FXStreet (Bali) – According to the Asian Economics Team at Nomura, recent Chinese data suggest that an economic rebalancing is underway.

Key Quotes

“Following last week’s Q2 GDP growth data release, the government also unveiled part of the GDP expenditure breakdown and labour market data. GDP expenditure data show a high contribution from final consumption of 4.2 percentage points (pp) to the 7% y-o-y growth in H1, compared to its contribution of 4.0pp to 7.4% growth in H1 2014.”

“This implies that consumption grew at a pace of 8.2% y-o-y in H1, according to our estimates. The figure represents an acceleration in consumption growth from both full-year 2014 (7.2%) and H1 2014 (7.8%), although it is slightly smaller than the seasonally strong Q1 2015 number (8.7% y-o-y).”

“The official labour market survey data, based on a sample of 101 cities, indicates a still tight labour market. The labour demand/supply ratio edged down to1.06 in Q2 – i.e. there are 106 job vacancies posted in urban job markets for every 100 job seekers – after a record high of 1.15 in Q4 2014.”

“Moreover, the detailed breakdown shows strong year-on year growth of job creation in the transportation and logistics, financial and IT sectors, while in contrast, there has been a large decline in construction, retail and wholesale, and manufacturing sectors.”

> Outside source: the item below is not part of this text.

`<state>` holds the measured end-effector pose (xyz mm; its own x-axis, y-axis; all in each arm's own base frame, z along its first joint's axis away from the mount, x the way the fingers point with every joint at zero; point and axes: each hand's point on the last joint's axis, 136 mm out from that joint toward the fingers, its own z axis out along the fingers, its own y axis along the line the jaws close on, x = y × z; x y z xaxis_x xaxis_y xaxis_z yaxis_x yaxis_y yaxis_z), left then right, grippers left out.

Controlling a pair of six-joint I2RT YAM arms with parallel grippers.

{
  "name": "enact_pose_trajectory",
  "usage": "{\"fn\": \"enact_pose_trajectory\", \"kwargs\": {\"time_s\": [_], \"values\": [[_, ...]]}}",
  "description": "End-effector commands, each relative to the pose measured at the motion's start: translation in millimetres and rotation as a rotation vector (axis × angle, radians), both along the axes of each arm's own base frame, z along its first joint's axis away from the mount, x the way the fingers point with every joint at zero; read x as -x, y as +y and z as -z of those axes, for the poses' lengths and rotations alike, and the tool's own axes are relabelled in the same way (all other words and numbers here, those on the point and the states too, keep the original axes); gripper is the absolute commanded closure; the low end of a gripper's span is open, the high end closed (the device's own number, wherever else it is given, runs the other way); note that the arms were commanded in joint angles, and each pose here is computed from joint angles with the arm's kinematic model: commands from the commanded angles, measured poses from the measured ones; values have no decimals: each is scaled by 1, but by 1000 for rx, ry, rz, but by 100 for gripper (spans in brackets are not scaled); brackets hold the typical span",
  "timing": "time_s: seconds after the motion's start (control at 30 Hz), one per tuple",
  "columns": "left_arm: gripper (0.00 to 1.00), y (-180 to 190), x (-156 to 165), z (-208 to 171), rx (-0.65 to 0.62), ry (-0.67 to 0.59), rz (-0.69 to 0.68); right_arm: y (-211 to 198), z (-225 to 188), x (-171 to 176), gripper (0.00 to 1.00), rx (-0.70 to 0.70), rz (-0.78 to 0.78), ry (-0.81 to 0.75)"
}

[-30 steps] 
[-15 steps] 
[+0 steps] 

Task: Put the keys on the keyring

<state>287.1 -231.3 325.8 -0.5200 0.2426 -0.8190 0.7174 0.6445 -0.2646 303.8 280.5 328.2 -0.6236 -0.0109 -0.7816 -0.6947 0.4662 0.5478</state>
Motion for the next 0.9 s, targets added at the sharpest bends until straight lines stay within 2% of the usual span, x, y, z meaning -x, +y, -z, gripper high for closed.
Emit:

“We believe such a shift is related to surging online sales and booming financial services, coupled with slowing property and manufacturing investment. Looking ahead, there may be some risk of lay-offs in the financial sector following the sharp equity market correction in late June and early July.

“Overall, these data paint a consistent picture of continued improvement in the economic structure and a rebalancing away from investment towards consumption, and away from industrial towards services sectors.”

According to the Asian Economics Team at Nomura, recent Chinese data suggest that an economic rebalancing is underway.